** DIRECTIONS **
From the first line through the one containing "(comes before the", restate the listing word for word, and give no other lines.

** INPUT DATA **
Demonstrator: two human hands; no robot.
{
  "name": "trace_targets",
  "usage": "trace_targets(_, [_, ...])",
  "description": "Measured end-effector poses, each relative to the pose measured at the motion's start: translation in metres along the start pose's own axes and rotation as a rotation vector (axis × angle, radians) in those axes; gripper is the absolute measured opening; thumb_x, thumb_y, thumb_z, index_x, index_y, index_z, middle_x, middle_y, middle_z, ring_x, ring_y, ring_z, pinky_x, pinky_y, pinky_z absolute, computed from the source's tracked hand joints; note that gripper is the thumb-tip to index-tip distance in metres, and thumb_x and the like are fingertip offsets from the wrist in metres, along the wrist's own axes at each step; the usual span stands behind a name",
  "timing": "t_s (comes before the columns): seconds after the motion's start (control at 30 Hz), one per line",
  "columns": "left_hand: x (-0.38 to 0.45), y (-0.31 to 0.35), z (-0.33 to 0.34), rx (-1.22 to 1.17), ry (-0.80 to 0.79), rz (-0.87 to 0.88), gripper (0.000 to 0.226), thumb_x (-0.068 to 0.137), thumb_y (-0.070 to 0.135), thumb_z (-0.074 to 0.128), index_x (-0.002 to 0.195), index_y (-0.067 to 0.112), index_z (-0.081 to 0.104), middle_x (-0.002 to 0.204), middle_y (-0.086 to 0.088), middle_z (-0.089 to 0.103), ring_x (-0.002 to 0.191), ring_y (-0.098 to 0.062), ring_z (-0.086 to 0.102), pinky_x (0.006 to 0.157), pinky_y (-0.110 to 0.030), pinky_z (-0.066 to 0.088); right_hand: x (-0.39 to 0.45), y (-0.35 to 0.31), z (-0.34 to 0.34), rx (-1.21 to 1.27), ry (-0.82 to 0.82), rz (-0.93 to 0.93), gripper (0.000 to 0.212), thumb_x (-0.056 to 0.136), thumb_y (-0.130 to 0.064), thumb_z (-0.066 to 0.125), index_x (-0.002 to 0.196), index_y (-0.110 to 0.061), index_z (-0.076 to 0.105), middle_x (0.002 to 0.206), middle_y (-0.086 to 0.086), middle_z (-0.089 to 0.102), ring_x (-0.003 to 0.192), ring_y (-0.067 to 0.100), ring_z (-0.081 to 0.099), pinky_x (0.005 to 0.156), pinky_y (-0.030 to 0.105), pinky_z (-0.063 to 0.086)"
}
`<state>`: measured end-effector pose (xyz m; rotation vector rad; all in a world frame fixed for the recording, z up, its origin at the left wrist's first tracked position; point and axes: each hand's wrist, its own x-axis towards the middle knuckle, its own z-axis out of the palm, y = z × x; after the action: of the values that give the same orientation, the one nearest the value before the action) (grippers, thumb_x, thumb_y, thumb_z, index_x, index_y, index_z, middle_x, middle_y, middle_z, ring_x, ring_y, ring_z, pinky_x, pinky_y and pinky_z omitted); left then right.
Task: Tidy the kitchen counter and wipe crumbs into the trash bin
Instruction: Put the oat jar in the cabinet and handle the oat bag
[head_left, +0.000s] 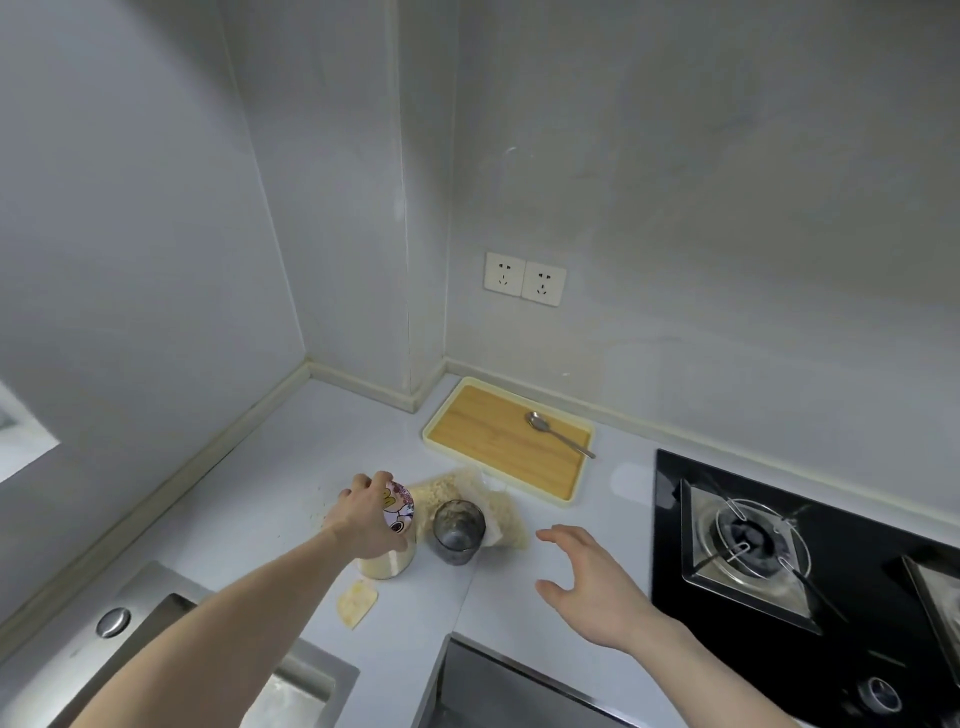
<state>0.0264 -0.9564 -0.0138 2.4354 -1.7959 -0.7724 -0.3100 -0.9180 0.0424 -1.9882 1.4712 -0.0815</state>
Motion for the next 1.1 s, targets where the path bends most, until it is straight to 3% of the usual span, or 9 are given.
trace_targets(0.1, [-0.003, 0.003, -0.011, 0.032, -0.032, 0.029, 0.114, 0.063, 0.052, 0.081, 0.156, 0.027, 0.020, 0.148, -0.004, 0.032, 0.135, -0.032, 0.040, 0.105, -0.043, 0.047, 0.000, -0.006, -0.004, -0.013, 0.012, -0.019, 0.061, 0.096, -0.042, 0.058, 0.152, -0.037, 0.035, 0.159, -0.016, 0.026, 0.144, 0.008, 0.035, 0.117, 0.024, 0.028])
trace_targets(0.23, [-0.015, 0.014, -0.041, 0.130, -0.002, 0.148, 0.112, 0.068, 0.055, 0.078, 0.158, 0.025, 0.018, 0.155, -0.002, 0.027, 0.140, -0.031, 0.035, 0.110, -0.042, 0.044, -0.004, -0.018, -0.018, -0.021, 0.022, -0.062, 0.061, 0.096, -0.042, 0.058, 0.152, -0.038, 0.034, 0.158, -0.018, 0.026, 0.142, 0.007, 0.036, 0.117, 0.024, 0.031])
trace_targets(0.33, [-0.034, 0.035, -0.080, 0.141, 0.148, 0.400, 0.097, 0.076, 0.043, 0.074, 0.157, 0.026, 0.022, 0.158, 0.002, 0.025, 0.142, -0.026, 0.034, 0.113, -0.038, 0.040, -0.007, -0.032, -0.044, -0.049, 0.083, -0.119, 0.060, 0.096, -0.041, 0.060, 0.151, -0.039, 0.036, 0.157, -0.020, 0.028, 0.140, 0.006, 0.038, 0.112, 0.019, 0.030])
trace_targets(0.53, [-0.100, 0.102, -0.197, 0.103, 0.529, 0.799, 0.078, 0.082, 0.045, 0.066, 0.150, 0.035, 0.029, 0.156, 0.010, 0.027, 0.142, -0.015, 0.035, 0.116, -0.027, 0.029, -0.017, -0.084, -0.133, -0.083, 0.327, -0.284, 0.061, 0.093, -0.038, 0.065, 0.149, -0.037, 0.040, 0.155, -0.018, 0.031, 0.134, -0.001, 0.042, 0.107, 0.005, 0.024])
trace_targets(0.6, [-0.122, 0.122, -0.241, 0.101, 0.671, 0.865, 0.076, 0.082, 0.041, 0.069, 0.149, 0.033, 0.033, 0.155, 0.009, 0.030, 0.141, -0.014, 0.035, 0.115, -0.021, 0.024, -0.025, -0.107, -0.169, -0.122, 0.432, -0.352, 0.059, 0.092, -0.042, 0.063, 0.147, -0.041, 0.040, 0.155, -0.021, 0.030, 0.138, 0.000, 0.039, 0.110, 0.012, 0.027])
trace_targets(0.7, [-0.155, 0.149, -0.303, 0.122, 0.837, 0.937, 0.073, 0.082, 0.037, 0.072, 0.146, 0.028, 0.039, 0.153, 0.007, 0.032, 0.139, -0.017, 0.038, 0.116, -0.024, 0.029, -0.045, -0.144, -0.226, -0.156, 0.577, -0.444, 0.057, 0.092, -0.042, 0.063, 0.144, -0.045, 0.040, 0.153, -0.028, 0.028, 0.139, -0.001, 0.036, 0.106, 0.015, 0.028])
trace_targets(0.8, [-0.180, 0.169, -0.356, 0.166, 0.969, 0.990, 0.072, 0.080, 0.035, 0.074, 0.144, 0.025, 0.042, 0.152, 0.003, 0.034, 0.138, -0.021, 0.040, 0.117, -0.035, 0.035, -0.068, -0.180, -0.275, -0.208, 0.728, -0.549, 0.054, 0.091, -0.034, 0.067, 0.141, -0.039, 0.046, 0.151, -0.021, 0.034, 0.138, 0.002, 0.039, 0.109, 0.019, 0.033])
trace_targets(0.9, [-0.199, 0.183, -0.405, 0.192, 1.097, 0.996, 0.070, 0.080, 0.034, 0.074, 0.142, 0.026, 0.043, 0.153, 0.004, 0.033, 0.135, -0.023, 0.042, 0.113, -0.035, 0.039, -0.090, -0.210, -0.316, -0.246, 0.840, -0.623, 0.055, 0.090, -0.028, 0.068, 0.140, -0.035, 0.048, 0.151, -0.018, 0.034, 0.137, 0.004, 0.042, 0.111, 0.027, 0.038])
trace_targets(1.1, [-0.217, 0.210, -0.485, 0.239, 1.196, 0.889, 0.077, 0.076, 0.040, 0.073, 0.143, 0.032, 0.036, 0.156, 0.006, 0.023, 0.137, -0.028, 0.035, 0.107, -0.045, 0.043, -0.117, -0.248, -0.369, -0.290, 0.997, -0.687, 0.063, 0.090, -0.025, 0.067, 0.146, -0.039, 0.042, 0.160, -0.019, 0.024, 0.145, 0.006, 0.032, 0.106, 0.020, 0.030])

** TASK SOLUTION **
Demonstrator: two human hands; no robot.
{
  "name": "trace_targets",
  "usage": "trace_targets(_, [_, ...])",
  "description": "Measured end-effector poses, each relative to the pose measured at the motion's start: translation in metres along the start pose's own axes and rotation as a rotation vector (axis × angle, radians) in those axes; gripper is the absolute measured opening; thumb_x, thumb_y, thumb_z, index_x, index_y, index_z, middle_x, middle_y, middle_z, ring_x, ring_y, ring_z, pinky_x, pinky_y, pinky_z absolute, computed from the source's tracked hand joints; note that gripper is the thumb-tip to index-tip distance in metres, and thumb_x and the like are fingertip offsets from the wrist in metres, along the wrist's own axes at each step; the usual span stands behind a name",
  "timing": "t_s (comes before the columns): seconds after the motion's start (control at 30 Hz), one per line",

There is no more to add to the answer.